▶ [SOURCE MATERIAL]:
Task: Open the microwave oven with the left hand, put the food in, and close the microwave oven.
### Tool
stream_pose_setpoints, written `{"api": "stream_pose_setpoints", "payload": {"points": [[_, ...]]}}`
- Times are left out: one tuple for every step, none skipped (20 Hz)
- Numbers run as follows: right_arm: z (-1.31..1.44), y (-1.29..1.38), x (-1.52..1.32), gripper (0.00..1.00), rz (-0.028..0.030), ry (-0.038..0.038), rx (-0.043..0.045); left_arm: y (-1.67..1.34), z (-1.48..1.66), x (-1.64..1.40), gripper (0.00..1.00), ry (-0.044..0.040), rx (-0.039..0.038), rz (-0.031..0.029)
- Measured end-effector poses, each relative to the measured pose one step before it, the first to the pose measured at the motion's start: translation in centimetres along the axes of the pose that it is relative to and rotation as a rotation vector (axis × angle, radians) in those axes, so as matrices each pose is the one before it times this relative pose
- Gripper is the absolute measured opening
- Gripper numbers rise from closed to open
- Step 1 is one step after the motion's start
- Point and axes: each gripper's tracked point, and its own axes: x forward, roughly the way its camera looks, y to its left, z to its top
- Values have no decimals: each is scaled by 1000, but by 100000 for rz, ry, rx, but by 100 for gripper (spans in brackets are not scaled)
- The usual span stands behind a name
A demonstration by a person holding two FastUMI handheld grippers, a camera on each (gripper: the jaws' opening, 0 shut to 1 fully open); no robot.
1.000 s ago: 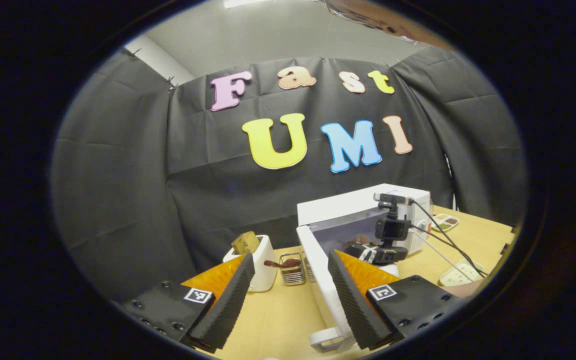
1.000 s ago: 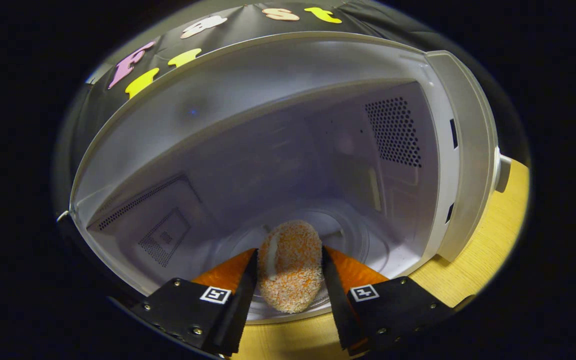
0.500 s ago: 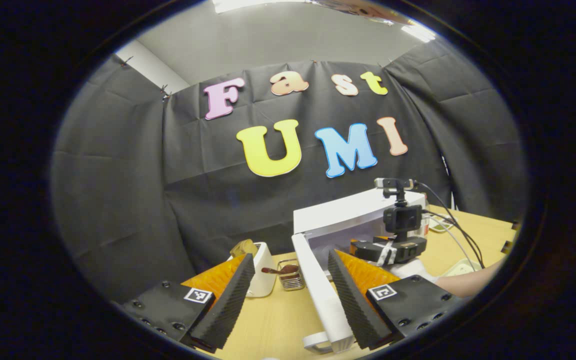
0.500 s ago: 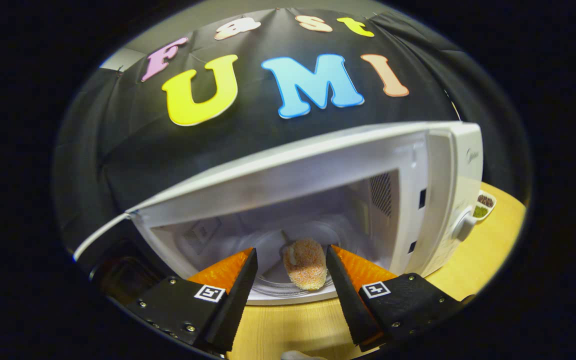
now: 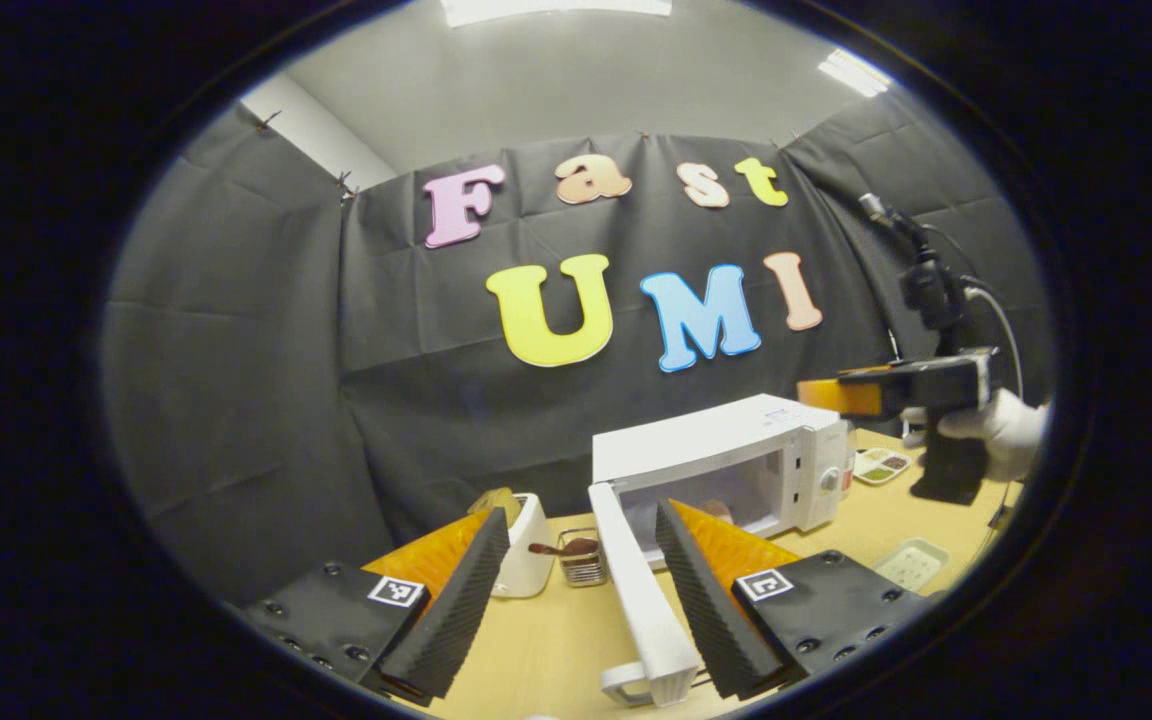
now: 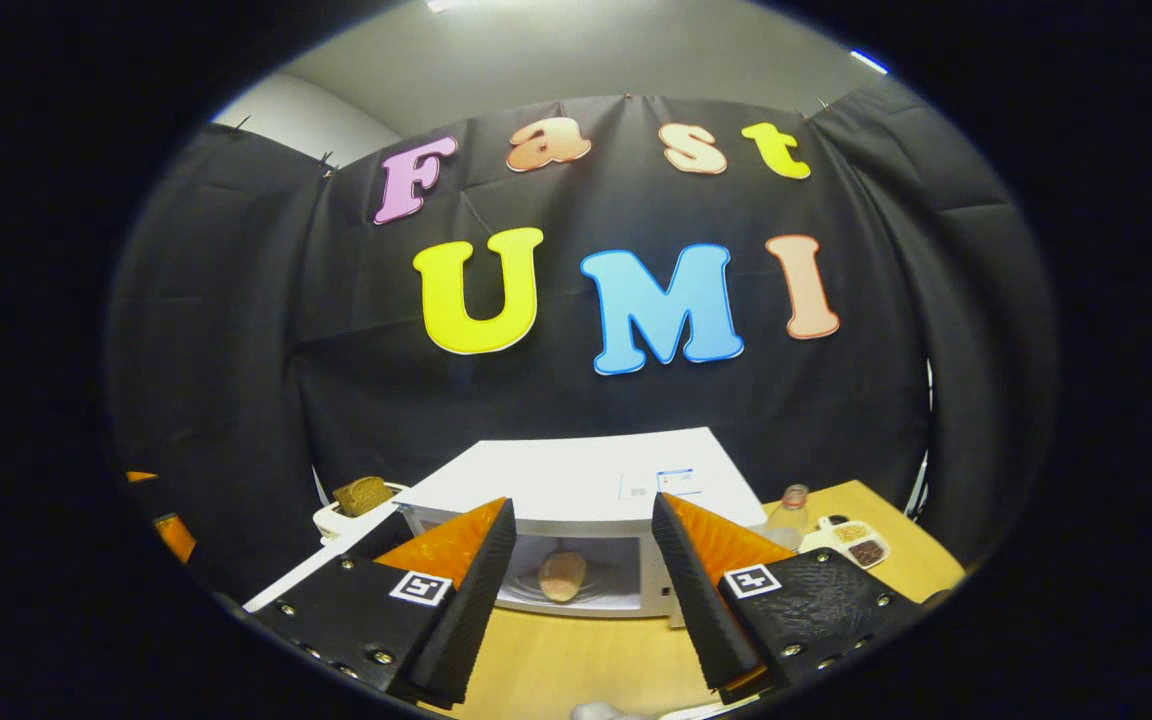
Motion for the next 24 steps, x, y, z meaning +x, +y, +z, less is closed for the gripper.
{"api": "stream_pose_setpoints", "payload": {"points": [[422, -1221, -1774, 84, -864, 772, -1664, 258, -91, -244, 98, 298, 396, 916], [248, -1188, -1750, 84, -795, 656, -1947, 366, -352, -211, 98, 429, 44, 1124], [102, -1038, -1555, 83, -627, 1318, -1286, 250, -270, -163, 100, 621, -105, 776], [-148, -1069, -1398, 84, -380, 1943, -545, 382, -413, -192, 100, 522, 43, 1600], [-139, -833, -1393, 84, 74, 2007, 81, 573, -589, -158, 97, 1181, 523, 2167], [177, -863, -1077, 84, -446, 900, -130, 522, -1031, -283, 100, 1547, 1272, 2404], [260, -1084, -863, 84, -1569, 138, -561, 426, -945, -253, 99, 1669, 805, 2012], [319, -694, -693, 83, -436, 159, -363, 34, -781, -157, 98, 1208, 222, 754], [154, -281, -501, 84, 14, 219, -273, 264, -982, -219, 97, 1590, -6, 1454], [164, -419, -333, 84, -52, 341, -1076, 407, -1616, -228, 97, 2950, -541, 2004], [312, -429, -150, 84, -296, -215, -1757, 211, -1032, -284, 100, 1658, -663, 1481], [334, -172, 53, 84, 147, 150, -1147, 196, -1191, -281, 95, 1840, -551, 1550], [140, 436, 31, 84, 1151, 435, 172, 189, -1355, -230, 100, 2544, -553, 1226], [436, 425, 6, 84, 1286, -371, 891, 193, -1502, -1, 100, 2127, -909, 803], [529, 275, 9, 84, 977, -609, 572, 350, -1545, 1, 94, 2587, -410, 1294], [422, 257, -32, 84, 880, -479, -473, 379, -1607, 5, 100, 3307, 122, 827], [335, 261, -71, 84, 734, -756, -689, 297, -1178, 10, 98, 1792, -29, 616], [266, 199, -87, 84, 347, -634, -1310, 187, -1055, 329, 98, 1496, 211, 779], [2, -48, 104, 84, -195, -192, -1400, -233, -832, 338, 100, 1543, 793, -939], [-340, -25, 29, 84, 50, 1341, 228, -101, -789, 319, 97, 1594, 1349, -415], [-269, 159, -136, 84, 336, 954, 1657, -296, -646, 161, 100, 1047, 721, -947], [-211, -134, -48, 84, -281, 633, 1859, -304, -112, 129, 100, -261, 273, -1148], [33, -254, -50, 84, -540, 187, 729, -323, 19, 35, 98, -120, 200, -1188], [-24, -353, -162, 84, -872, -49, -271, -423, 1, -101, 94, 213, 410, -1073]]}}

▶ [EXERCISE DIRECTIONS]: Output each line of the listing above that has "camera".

▶ [EXPECTED OUTPUT]:
- Point and axes: each gripper's tracked point, and its own axes: x forward, roughly the way its camera looks, y to its left, z to its top
A demonstration by a person holding two FastUMI handheld grippers, a camera on each (gripper: the jaws' opening, 0 shut to 1 fully open); no robot.

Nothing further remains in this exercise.